May I know how you guys come up with the list of those fundamentals? Is there any source materials like research or books you think that I should read to know more about them?

Hey,

Personally, I learned financial reporting/analysis during my studies, and with the CFA curriculum, but you can find the basics almost everywhere (by typing 'Fundamental valuation methods" on google for example).

On the Fundamental Data Reference page, there is an Asset Classification section which has some derived fundamental indicator scores/grades from Morningstar. I gather that this is all about the Morningstar Style Box. I'm wondering if the Q risk factors allow for any style-box tilt, or if the idea is to be style-box neutral?

I'm curious if fundamentals are all that useful in the first place. In theory, the financial companies that melted down in 2008 (e.g. Lehman) should have had terrible fundamentals over the preceding years. I'm guessing not a whole lot has changed since then, and so one could have spectacular fundamentals and the company could still go "poof" without much warning. It seems that companies are always going to be playing varying degrees of accounting razzmatazz to hide whatever they can from the market, for as long as they can, hoping that the day of reckoning never comes (at least on their watch). I don't have a business background, but the recent Great Recession would seem to be an existence proof that what matters may not be captured in company fundamentals.

Hi Grant,

You're confusing between detecting financial crisis / collapses which are linked to black-swan risk types (combined with asset value manipulations as we experienced during 2007-2008) and finding overvalued / undervalued or even financial distress in 'economic and financial stability' periods. These are two different situations. The first one is almost impossible to predict (by definition of black swan events as described by N.Taleb), however in the second, bankruptcies may occur because of fundamentals deterioration (even if there is many other reasons why a company may go bankrupt in practice), and in this case, the deterioration is somewhat predictable when studying the evolution of fundamentals or economic environment (take a look at what is happening to the french retail group Casino at the moment).
I would add that, on a macro view, global recessions are unpredictable, on a micro view however, companies' financial health, and thus over and under valuations, can be. Since fundamentals alone can't explain a company financial health, you also need to focus on other factors (like economic environment for example), this is why in practice, reduced-form models have more predictive power than structural or accounting models when assessing credit risk.

Hope it helps

Thanks, Grant and Mathieu, for your insights.

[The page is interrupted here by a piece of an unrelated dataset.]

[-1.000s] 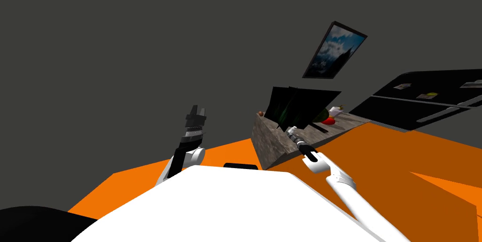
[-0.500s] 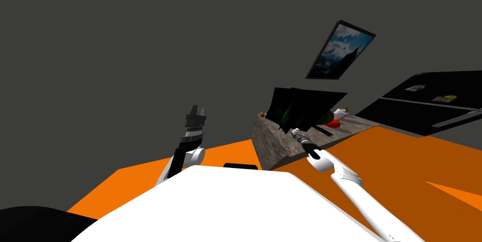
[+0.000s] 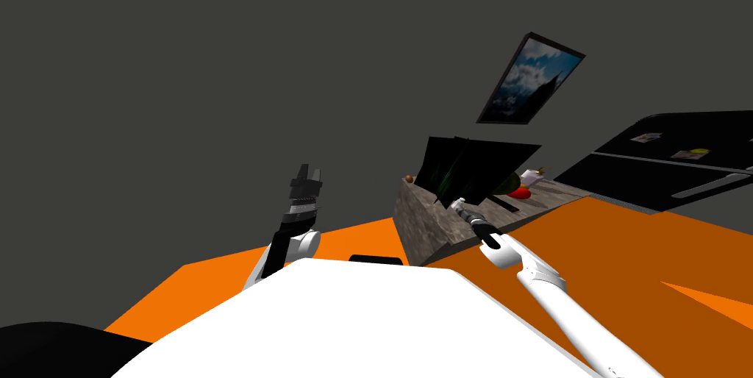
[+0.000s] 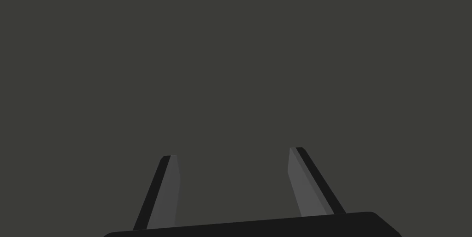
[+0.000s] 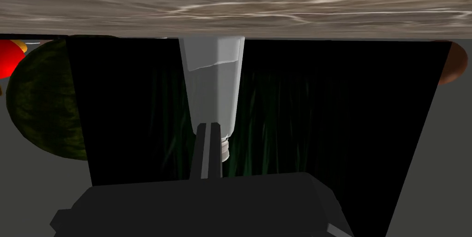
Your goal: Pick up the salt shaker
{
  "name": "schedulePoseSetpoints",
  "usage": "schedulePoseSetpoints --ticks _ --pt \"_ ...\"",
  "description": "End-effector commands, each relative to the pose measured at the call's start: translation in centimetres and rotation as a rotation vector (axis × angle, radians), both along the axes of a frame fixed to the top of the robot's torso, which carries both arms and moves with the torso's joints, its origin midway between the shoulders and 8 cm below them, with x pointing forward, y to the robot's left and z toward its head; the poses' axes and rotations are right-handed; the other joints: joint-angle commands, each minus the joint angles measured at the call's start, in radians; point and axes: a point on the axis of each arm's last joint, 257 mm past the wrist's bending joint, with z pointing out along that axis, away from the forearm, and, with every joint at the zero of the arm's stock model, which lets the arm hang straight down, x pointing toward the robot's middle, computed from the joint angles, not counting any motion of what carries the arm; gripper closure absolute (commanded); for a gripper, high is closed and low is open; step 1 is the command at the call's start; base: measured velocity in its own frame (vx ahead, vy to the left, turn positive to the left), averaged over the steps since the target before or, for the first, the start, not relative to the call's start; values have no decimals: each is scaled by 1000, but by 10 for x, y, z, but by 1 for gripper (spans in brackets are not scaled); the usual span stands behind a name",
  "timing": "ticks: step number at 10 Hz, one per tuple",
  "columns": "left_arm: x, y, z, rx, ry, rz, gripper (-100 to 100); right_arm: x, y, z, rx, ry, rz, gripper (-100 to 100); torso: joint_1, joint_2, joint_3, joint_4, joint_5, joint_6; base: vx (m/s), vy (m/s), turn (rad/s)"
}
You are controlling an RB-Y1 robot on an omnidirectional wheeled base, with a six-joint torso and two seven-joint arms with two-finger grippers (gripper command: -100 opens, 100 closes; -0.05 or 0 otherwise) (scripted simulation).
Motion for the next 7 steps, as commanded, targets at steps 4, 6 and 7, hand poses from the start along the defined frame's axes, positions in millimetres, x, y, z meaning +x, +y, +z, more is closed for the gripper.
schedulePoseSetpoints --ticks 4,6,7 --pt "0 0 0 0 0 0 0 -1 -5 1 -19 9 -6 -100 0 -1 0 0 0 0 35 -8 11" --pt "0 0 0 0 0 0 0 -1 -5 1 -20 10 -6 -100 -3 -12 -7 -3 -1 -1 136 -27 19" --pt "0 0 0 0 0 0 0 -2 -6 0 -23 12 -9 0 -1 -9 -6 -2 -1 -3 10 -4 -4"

I also pulled up Lehman Brother annual report to see their fundamentals before the collapse.

Both their ROE and margin decreased during 2017 relative to last year. Their leverage ratio also went above 30x. Hence, during the same period, their stock price has already been deteriorating.

After they released the 10-Q in 2018, despite their leverage ratio being reduced to 24x (which they faked by tweaking their REPO), they still reported a negative revenue. Their stock further plummeted till they bankrupted in September.

So, even though they fraudulently tweaked some parts of their financial statement, other Fundamentals that are harder to manipulate such as revenue and fundamentals from previous periods still foreshadowed their increasingly bad performance.

Thanks all -

I suppose there is always some fraction of the current stock price that is explained by the fundamentals of the company. There is some price the market would pay for the fundamentals, assuming no other information were available. But there are plenty of other factors that the market will bring into play to sort out how much it is willing to pay. Another case within my lifetime was the dot-com/telecom bubble and its irrational exuberance, where stock prices became completely unhinged from fundamentals.

I read the Black Swan book awhile back. Ironic that it was published in 2007.

The whole system seems a bit unhinged. Take executive pay, for example. Here, it says:

In 2016, the CEOs of the top 350 U.S. firms earned on average $15.6 million.

Now what does anyone need $16 M per year for? One individual doesn't even need $16 M in a lifetime. Completely out of whack.